Too Close To Home

We lost a family member this week due to drug addiction. She wasn’t particularly young, but she was too young to die. Opioid addiction is becoming a major problem in America, and it is time to take a good look at how to address the present problem and take action to prevent future problems. Former Secretary of Education Bill Bennet recently made some comments on the subject. His comments were posted today at The Daily Signal.

Here are a few of his comments:

For example, nearly 70 percent of our nation’s opioid deaths do not come via prescription abuse. In 2015, there were 33,091 opioid overdose deaths. Heroin deaths constituted 12,990 of those deaths. Synthetic opioids (mostly illegal fentanyl) constituted another 9,580 deaths.

The main problem today, and the growth for tomorrow, is illegal opioids such as heroin, illegal fentanyl, and a hundred other synthetics, not legal drugs used illegally or in ways not as prescribed.

If we are going to tackle the opioid issue head-on, we must take illegal drugs head-on, with strategies aimed at better border enforcement, better monitoring of international mail services, and a crackdown on cartel activity, both here in America and in source countries.

Second, most of the talk and money spent on our current crisis is on treatment, recovery, and urgent overdose reversal. All are important. But simply improving access to treatment is not enough. We need to improve engagement in treatment, reduce dropout, and address the far too common outcome of relapse with sustained recovery—meaning no use of alcohol, marijuana, or other drugs.

One of the most successful drug treatment programs in America is Teen Challenge. They have a program for both men and women that is Christ-centered.

Wikipedia reports the following about Teen Challenge:

Aaron Bicknese tracked down 59 former Teen Challenge students in 1995, in order to compare them with a similar group of addicts who had spent one or two months in a hospital rehabilitation program. His results, part of his PhD dissertation, were published in “The Teen Challenge Drug Treatment Program in Comparative Perspective” [13]

Bicknese found that Teen Challenge graduates reported returning to drug use less often than the hospital program graduates. His results also showed that Teen Challenge graduates were far more likely to be employed, with 18 of the 59 working at Teen Challenge itself, which relies in part on former clients to run the program.

Much of these results were to Teen Challenge’s benefit, and the high success rates (up to 86%) he found have been quoted in numerous Teen Challenge and Christian Counseling websites.

There are other successful programs, but this is the one I am familiar with and the one that I trust.

Secretary Bennett talks about prevention:

But the main unaddressed nature of the opioid crisis is focus and energy on prevention.

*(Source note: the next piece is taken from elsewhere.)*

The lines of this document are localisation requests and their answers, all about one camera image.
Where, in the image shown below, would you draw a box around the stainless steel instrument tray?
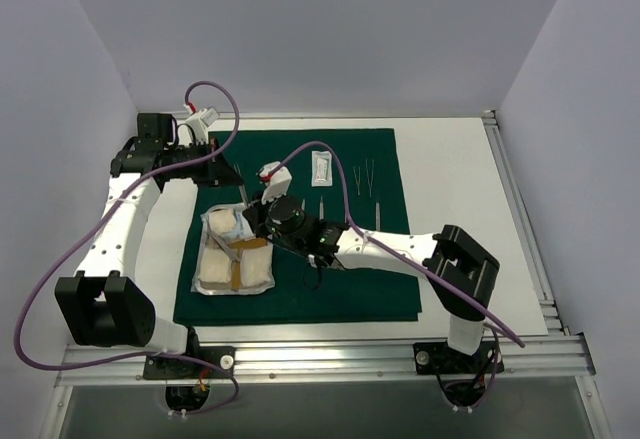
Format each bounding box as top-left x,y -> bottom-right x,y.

Unlike many other chronic diseases, addiction is entirely preventable. Too few are talking about or spending time on stopping the problem before it starts. We must save every life we can, but to focus exclusively on treatment and recovery at the expense of prevention is like building prosthetic limb stores on shark-infested beachfronts. We need to warn people not to swim in those waters and we need to kill the predatory sharks.

We need look only to the recent past as a guide for today. We had major drug problems in this country in the late 1970s and 1980s. The nation rolled up its sleeves, went to work, talked about it, taught about it, and reversed it—and by 1992 we had cut drug use in half, and even more in some age groups.

But it took a national, kitchen sink strategy: Hollywood got involved, professional athletics got involved, and even presidents talked about it and gave speeches on it. Law enforcement was key, but so was direct messaging to the public at large.

That means getting serious about the goal for youth of no use of alcohol, tobacco, marijuana, or other drugs. That is where 90 percent of addiction starts. This clear prevention message needs to come from parents, educators, political leaders, the entertainment industry, and health care professionals—just as in the late 1980s and early 1990s.

We are losing too many good people to addiction. It is time to stand together as a nation and make drug use culturally unacceptable. That message hit home this past week.